**WHAT TO WORK ON**
Report each line of the entries that contains the word "coupler", copied in full.

**RECORDS PROVIDED**
________________

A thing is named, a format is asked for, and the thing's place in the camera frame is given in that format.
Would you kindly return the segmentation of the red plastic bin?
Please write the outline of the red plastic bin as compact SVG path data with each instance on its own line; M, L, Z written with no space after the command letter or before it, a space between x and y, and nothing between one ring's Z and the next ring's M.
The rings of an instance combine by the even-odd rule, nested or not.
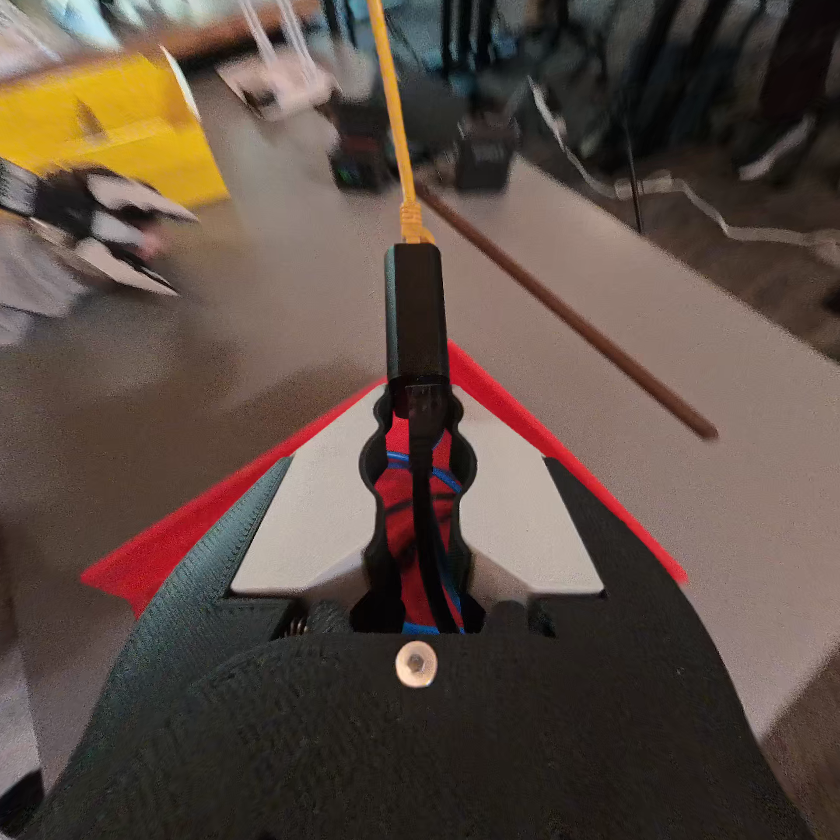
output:
M688 582L688 574L679 562L625 509L613 493L454 341L448 342L448 357L456 385L477 399L478 403L521 435L543 456L558 460L611 513L624 522L678 585ZM80 581L91 588L122 598L130 604L134 616L139 618L176 565L268 469L279 459L292 455L384 381L380 379L352 394L231 476L148 527L88 567L80 575Z

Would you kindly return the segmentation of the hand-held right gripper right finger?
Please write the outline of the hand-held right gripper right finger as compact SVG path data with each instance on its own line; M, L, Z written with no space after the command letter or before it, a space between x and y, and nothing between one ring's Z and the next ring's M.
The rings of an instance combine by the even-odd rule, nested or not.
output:
M458 504L470 553L468 593L482 606L542 597L601 595L604 584L553 482L524 437L459 386L458 431L476 475Z

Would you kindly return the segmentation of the black device with small screen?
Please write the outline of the black device with small screen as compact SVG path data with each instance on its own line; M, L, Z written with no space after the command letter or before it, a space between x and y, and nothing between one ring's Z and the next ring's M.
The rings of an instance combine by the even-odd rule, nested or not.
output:
M391 182L385 153L387 110L375 102L337 100L330 116L337 132L328 153L335 185L345 192L382 192Z

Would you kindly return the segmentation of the black ethernet coupler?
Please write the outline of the black ethernet coupler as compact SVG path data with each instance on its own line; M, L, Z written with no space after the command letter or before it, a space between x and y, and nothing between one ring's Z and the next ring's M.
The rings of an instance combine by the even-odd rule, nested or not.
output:
M449 380L443 261L429 243L385 255L386 374L393 389Z

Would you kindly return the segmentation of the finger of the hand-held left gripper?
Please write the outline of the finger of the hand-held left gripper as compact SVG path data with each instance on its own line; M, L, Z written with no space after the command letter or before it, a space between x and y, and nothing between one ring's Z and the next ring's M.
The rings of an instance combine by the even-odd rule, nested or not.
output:
M194 213L153 187L112 172L89 172L87 189L100 205L111 211L136 211L182 223L197 222Z
M156 233L139 233L129 238L88 236L70 248L70 254L90 271L132 289L162 297L180 297L180 293L150 261L161 255L165 240Z

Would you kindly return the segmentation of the grey device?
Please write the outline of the grey device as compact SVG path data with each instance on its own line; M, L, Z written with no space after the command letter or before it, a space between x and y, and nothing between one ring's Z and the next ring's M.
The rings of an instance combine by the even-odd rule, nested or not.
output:
M512 119L490 115L458 125L454 187L460 193L501 193L508 187L519 129Z

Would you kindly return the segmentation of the white router with antennas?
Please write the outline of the white router with antennas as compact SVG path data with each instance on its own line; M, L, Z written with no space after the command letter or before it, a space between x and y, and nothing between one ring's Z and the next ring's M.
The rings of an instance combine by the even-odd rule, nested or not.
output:
M255 2L238 4L256 53L216 64L224 84L254 114L269 122L325 105L339 85L312 57L292 2L276 2L286 40L282 47L270 41Z

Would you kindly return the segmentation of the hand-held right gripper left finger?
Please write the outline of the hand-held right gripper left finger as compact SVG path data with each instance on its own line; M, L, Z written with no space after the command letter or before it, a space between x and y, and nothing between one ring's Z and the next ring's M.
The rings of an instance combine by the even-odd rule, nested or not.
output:
M377 432L378 385L300 446L231 582L238 596L359 601L363 553L374 537L375 496L361 475Z

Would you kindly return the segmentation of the yellow plastic bin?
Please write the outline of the yellow plastic bin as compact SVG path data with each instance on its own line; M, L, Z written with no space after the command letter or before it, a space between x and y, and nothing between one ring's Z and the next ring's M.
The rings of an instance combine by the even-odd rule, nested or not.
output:
M1 155L38 175L106 167L189 209L229 196L193 94L163 48L2 83Z

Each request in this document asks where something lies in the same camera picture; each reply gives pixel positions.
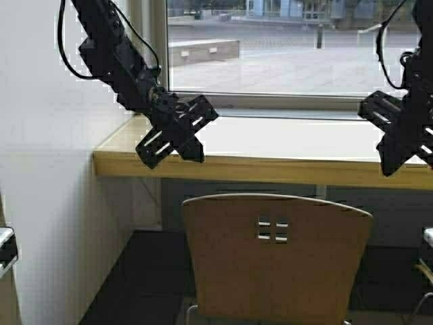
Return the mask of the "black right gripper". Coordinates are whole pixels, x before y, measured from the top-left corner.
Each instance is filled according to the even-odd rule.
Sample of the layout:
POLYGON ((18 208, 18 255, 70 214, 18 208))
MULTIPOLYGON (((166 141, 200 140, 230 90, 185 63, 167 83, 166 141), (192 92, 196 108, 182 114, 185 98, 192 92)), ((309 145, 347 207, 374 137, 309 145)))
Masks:
POLYGON ((408 93, 397 99, 375 91, 361 100, 358 115, 384 132, 376 146, 382 174, 391 176, 414 156, 432 166, 432 100, 408 93))

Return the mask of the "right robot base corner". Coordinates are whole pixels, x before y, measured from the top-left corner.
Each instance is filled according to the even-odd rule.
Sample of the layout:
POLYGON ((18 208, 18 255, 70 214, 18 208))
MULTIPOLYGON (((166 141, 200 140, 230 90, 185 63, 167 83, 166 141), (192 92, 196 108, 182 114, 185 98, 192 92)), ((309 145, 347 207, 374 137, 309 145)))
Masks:
POLYGON ((419 249, 419 268, 432 284, 432 227, 426 227, 422 231, 419 249))

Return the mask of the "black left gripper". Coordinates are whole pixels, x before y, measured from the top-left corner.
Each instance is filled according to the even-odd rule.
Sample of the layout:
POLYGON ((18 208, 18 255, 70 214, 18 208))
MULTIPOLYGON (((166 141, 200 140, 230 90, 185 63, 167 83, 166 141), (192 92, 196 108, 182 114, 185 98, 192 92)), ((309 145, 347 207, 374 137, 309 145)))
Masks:
POLYGON ((135 148, 144 165, 154 169, 174 151, 183 160, 203 163, 204 147, 196 133, 219 117, 212 104, 204 95, 183 102, 164 88, 151 89, 149 96, 146 116, 152 128, 135 148))

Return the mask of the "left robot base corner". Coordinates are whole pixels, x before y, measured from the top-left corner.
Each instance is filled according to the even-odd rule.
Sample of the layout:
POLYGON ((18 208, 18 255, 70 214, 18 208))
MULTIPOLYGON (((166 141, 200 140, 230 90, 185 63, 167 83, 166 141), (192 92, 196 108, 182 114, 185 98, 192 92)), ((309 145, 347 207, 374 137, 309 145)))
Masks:
POLYGON ((16 234, 12 227, 1 227, 1 278, 19 259, 16 234))

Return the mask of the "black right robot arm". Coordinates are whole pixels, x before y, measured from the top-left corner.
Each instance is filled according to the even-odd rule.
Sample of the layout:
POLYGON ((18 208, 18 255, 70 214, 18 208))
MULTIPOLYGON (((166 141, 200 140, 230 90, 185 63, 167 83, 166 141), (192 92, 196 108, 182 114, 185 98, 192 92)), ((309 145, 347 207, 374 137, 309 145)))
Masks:
POLYGON ((359 103, 358 115, 380 129, 383 136, 376 146, 382 174, 390 177, 416 156, 432 166, 432 2, 416 1, 411 15, 420 33, 414 49, 404 51, 399 63, 403 67, 401 82, 396 85, 385 64, 385 34, 401 1, 379 24, 375 52, 385 79, 395 90, 405 90, 398 99, 383 91, 374 91, 359 103))

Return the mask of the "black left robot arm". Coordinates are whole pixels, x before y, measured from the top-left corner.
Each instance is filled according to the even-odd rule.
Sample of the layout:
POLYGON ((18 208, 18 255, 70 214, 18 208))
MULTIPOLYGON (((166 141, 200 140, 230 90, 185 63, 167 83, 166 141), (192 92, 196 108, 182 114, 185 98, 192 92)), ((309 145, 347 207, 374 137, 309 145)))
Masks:
POLYGON ((150 67, 127 36, 112 1, 73 1, 87 38, 80 55, 92 77, 111 87, 126 110, 148 118, 151 130, 135 151, 149 168, 172 152, 196 163, 205 160, 196 134, 218 118, 204 95, 184 102, 158 84, 159 66, 150 67))

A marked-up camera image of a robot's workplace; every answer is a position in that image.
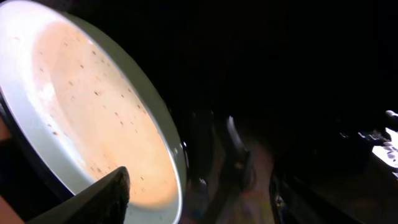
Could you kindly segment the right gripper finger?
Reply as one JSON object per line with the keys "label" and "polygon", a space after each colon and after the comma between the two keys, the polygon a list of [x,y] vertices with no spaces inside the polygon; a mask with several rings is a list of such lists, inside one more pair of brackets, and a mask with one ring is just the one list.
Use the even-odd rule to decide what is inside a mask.
{"label": "right gripper finger", "polygon": [[27,224],[123,224],[129,189],[129,173],[119,167]]}

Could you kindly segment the light blue plate top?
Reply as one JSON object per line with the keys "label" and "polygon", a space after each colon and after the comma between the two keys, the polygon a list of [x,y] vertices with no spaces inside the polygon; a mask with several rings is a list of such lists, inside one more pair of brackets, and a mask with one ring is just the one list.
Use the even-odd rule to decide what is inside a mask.
{"label": "light blue plate top", "polygon": [[3,2],[1,105],[59,199],[124,166],[126,223],[180,220],[187,178],[177,128],[138,64],[95,26],[37,2]]}

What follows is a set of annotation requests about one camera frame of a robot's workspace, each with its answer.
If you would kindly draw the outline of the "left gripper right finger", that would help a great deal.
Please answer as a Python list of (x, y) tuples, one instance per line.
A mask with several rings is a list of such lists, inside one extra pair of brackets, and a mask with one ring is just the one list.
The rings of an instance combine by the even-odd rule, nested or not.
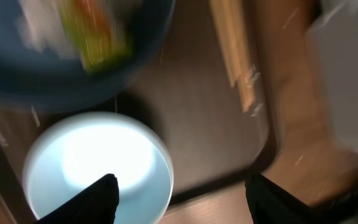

________________

**TASK RESPONSE**
Would you kindly return the segmentation of the black ethernet coupler?
Please write the outline of the black ethernet coupler as compact SVG path data with each instance on its own line; M, L, Z written with no space after the command letter or before it, a space between x and y, and nothing between one ring's Z and the next ring's M.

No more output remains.